Check the history of those trains a little further. They were cut from daily operation in 1995ish and then restored to daily in 1997ish (with the Desert Wind and Pioneer discontinued, as you mention). In an effort to cut costs, Amtrak cut many western long distance trains to less-than-daily operation in the 1990s (you mentioned the California Zephyr and Empire Builder, and as I recall the City of New Orleans and Texas Eagle were also cut back). Experience showed that more was lost than gained by such cuts. I believe it's been phrased, perhaps quoted from someone, that if you're not in the market daily, you may as well not be in the market at all.

I believe the Sunset Limited has been less-than-daily since SP/pre-Amtrak days. And I'd need to check old timetables, but I think the Cardinal may have been cut back in the early 1980s.

Operating less than daily is a horrible method which is why the PIP recommended operating the Cardinal and Sunset Limited on a daily basis. When the Viewliners are all in service and the trackwork in VA/WV is finished, I hope there will be a push to operate the Cardinal every day. The Sunset Limited seems to be a trickier mess.


----------



## jis (Aug 20, 2015)

I feel that the least cost way of achieving NYP - PHL - PGH - CHI service is to put the through cars Pennsy - Cap in place ASAP. All other proposals have a quantum jump in cost of operations and no certainty that NS would even allow such without a separate contract based on much higher trackage charges for additional trains.
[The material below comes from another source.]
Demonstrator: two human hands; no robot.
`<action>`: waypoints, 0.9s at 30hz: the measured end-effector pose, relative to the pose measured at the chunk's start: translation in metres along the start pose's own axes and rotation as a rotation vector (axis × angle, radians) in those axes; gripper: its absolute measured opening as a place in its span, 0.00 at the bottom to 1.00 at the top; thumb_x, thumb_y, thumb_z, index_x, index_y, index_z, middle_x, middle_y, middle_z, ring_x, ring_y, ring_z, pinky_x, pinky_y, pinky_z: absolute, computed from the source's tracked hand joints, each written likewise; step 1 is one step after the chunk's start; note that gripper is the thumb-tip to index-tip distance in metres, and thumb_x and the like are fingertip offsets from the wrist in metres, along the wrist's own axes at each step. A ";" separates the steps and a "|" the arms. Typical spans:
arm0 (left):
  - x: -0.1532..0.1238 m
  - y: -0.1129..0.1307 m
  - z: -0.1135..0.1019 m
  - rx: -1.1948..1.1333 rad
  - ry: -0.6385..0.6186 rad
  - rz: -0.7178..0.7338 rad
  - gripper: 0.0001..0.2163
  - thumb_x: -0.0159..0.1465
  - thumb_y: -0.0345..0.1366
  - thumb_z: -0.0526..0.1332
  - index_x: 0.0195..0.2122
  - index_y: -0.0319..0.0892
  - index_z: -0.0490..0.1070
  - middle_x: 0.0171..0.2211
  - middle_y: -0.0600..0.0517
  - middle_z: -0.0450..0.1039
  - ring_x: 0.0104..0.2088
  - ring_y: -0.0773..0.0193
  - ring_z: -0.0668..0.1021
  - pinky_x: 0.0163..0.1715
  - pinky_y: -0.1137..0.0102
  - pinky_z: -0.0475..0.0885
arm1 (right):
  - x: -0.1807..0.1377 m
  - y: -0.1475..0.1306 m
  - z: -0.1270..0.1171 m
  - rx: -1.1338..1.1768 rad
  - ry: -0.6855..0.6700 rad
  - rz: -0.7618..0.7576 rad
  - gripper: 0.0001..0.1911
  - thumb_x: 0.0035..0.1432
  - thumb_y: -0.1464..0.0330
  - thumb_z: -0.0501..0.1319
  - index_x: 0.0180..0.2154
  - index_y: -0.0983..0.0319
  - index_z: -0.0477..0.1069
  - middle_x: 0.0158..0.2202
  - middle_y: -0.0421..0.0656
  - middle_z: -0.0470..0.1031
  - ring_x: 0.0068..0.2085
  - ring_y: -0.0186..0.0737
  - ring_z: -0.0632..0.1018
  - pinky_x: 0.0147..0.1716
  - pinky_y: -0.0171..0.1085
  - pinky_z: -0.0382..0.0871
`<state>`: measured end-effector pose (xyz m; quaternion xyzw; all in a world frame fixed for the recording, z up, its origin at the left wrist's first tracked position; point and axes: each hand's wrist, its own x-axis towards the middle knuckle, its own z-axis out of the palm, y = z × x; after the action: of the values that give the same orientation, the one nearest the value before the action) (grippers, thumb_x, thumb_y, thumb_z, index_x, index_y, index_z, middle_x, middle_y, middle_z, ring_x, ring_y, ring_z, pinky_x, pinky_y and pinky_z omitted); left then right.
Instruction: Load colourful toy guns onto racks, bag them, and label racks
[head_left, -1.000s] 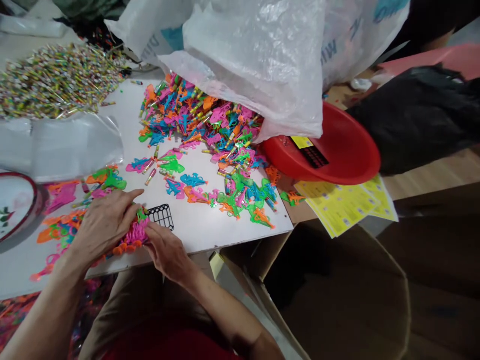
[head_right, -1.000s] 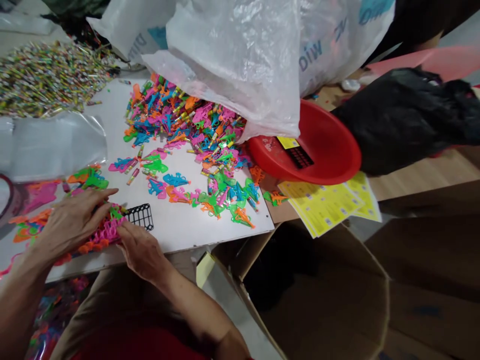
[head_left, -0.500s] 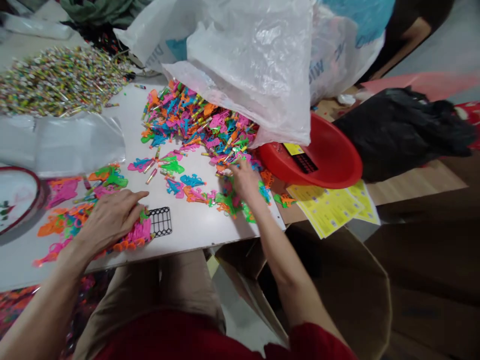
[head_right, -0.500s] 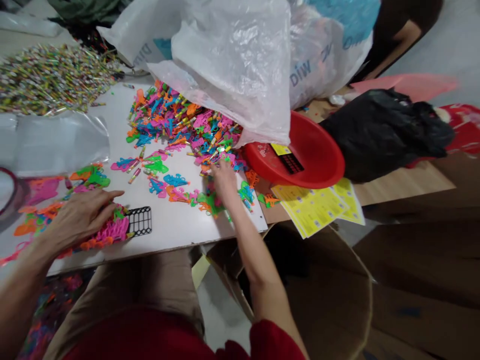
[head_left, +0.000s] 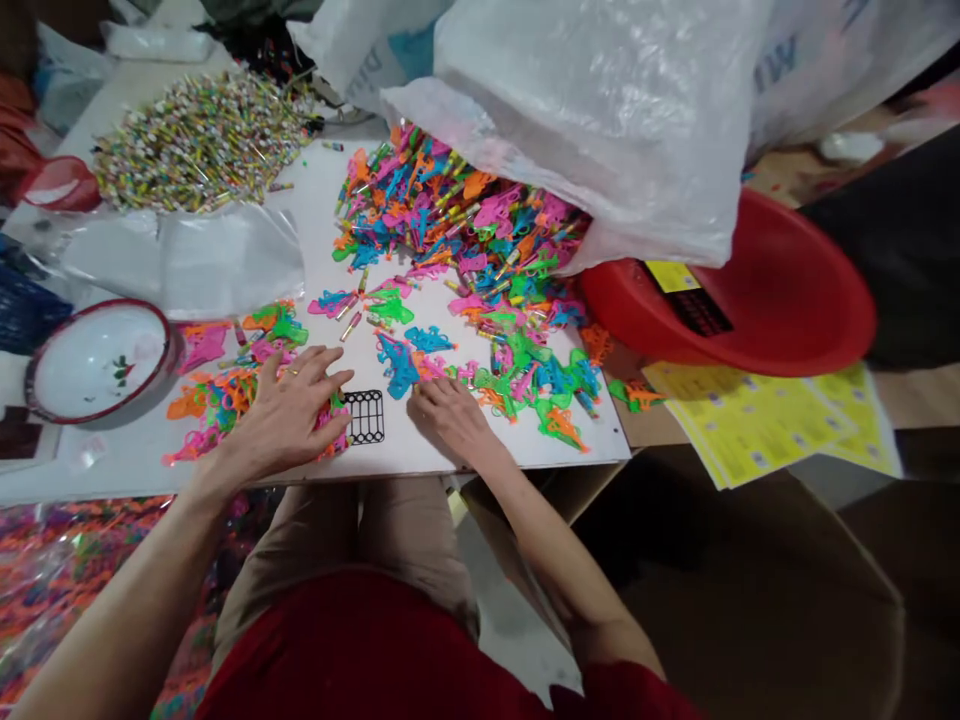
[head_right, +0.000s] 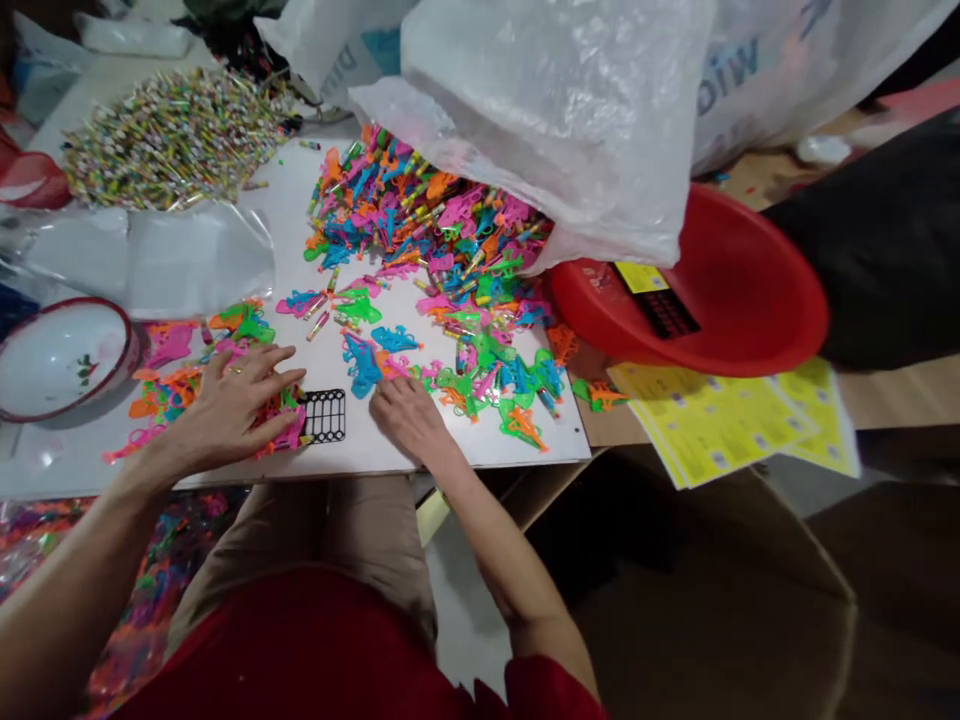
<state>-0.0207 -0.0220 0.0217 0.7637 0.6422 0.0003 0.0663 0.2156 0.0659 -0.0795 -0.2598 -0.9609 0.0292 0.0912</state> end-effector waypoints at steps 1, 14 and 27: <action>0.000 -0.001 0.001 -0.001 0.000 0.005 0.21 0.66 0.46 0.50 0.57 0.45 0.67 0.65 0.43 0.57 0.65 0.47 0.59 0.62 0.42 0.45 | -0.002 -0.006 0.003 0.023 0.009 0.056 0.13 0.64 0.75 0.53 0.46 0.62 0.72 0.45 0.46 0.75 0.45 0.43 0.71 0.47 0.40 0.62; 0.010 -0.016 -0.012 -0.147 0.352 -0.041 0.20 0.68 0.46 0.51 0.56 0.43 0.66 0.59 0.43 0.66 0.59 0.53 0.68 0.60 0.54 0.59 | 0.033 -0.036 -0.001 0.871 0.166 0.598 0.10 0.60 0.63 0.57 0.40 0.62 0.68 0.30 0.40 0.74 0.30 0.35 0.74 0.31 0.33 0.65; 0.021 -0.009 0.000 -0.195 0.098 -0.001 0.31 0.65 0.56 0.52 0.63 0.42 0.60 0.45 0.46 0.78 0.46 0.53 0.78 0.49 0.58 0.67 | 0.066 -0.066 0.023 0.857 0.038 0.332 0.17 0.48 0.77 0.54 0.41 0.63 0.70 0.43 0.48 0.75 0.45 0.44 0.76 0.45 0.40 0.70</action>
<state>-0.0255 0.0002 0.0193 0.7522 0.6421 0.1003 0.1089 0.1232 0.0420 -0.0845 -0.3497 -0.8055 0.4335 0.2023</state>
Establishing the through cars, which can be done as soon as the VLIIs are delivered and some Horizons get freed up from midwest would be the way to go for now. The other stuff are just as unlikely as trying to cut the Card or whatever.

I suspect that if additional operating money becomes available it will first be used to make the Cardinal daily before anything else is done on restoring any other train. And trust me, I am no particular fan of the Cardinal. it is just that it has way more political support from people that matter than anything else proposed to run across Ohio/Indiana. Such are the realities of the day.


----------



## Ryan (Aug 20, 2015)

Less than daily trains, while better than no service at all, are a horrible idea and waste vast sums of money. And plan that creates more of them ignore the fundamental economics involved.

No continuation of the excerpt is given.